The course will enable participants to understand the advanced principles of marketing and public relations with the purpose of applying them as part of the strategic planning knowledge base required of any high- level nonprofit executive. By the end of the course, participants will be proficient in preparing a marketing plan and putting these principles into practice.
This course is designed to do two things: to explore some of the current trends and issues operating in the nonprofit sector at this time AND to help students gain a comfort with understanding the research of others so that they may become better consumers of research, if not also better researchers. This class explores together three specific, current issues/trends of which nonprofit leaders should be aware because of their potential impact, be it positive, negative or even neutral. The trends explored change with each offering of the class, but two are selected by the profession and the third by the class. In addition, each student will investigate, and share with the rest of the class, an issue/trend of interest to him/her.
This experiential course is focused on helping students expand their leadership/management capability through systematic assessment of their existing competencies, targeted skill development, and by providing practice in applying the newly acquired skills.

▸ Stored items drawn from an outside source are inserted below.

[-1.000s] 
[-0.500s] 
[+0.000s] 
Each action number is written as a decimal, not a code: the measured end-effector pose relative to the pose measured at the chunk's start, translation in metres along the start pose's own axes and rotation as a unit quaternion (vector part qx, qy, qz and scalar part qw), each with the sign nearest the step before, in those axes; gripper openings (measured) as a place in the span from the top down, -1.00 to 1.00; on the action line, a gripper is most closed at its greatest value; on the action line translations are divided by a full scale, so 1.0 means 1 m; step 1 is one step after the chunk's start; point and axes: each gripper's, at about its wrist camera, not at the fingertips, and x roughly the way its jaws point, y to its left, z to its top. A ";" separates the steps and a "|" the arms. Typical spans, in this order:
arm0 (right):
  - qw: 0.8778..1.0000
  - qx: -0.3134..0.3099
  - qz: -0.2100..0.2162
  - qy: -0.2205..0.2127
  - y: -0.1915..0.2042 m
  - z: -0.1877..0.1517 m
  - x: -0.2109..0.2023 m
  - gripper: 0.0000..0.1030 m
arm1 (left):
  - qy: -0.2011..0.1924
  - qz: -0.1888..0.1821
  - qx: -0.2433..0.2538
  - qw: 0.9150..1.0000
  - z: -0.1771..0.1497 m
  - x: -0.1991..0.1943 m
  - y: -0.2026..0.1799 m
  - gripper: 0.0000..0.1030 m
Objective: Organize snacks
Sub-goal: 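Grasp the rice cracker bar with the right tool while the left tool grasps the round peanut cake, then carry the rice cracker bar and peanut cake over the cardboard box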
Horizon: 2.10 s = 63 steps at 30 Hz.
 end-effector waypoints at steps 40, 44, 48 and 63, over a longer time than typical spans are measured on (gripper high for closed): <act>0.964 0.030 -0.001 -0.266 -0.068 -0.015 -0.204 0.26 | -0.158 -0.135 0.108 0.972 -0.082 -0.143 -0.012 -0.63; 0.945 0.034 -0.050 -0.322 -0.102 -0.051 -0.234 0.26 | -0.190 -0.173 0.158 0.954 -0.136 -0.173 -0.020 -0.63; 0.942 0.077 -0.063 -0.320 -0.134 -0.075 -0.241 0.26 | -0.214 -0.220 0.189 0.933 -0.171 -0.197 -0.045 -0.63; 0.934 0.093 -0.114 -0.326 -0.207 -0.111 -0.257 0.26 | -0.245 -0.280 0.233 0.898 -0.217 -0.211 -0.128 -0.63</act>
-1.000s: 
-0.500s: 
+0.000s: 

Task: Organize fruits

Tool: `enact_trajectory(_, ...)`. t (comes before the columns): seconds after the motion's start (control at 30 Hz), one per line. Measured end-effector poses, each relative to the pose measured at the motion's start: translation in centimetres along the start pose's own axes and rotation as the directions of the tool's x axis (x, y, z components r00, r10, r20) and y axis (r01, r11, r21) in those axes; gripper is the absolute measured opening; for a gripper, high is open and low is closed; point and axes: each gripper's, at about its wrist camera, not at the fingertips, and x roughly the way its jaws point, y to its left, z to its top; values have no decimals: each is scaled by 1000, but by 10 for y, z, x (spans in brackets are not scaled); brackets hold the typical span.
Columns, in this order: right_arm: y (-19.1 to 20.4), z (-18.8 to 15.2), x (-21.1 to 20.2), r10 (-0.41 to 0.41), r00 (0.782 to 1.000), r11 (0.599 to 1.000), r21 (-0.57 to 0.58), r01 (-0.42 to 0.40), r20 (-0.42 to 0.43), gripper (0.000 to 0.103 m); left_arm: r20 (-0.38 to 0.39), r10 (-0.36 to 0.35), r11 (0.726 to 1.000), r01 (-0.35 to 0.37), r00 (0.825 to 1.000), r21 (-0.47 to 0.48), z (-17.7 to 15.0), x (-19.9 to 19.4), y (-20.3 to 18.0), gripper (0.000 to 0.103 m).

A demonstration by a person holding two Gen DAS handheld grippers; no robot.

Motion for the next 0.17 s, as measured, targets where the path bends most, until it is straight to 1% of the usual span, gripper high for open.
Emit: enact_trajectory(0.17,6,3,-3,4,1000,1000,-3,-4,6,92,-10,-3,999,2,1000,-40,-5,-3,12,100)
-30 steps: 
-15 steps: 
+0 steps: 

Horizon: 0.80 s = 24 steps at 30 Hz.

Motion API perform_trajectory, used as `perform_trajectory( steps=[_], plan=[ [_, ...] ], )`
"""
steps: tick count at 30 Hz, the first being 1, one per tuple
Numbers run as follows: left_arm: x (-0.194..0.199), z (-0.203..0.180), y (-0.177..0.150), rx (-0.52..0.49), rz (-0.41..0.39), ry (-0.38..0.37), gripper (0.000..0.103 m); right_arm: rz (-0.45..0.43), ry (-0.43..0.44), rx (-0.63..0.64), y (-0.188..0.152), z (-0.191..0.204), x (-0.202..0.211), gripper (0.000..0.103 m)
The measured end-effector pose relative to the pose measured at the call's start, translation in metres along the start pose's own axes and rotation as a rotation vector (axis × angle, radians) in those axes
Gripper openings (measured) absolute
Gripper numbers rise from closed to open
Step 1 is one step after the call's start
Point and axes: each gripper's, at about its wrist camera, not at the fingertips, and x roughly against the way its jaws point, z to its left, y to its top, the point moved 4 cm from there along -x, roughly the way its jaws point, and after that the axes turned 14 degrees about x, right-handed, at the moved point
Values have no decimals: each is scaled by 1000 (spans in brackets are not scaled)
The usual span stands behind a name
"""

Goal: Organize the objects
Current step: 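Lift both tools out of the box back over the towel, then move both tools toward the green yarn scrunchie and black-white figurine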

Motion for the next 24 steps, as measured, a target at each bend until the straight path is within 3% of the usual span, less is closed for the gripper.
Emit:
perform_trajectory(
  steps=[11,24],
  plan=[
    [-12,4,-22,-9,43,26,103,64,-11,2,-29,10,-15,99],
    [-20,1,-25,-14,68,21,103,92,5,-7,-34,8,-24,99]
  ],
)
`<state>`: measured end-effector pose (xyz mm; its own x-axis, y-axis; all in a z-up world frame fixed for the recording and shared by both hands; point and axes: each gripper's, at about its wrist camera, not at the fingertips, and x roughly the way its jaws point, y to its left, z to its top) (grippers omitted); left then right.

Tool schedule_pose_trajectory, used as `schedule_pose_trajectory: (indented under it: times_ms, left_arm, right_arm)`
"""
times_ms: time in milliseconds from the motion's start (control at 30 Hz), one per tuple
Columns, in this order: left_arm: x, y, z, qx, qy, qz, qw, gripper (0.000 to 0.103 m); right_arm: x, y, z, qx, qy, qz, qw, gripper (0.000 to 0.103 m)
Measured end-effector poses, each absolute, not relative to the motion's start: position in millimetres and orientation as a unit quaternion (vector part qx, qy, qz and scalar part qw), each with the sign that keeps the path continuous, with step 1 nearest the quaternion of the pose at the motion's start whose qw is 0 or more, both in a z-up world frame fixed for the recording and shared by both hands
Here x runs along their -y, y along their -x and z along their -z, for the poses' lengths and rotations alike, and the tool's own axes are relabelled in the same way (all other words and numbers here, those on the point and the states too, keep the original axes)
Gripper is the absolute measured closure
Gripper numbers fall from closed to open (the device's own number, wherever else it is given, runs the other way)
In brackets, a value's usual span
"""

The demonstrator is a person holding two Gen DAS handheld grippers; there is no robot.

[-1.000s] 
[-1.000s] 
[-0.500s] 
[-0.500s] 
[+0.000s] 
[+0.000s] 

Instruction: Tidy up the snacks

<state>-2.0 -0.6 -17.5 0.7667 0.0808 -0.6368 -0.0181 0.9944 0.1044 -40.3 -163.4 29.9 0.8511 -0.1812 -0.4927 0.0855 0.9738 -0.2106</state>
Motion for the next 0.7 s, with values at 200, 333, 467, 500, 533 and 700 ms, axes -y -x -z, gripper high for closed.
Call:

A five-step learning framework is used to "drive" this skill acquisition process. During this skill development process, the student receives feedback from self-assessment results, faculty, other participants and co-workers. Topics will include: self-awareness, time and stress management, individual and group problem solving, communication, power and influence, motivation, conflict management, empowerment, and team leadership, and leading positive change.
The Capstone Project is a semester-long, learning experience focused on a specific aspect of nonprofit leadership based on a student's interests. The capstone is intended as an opportunity both to integrate all that has been learned throughout the course of the degree program and to explore more deeply a particular subject matter tied to a student's professional development. A student is required to present her/his capstone project both orally and in written form.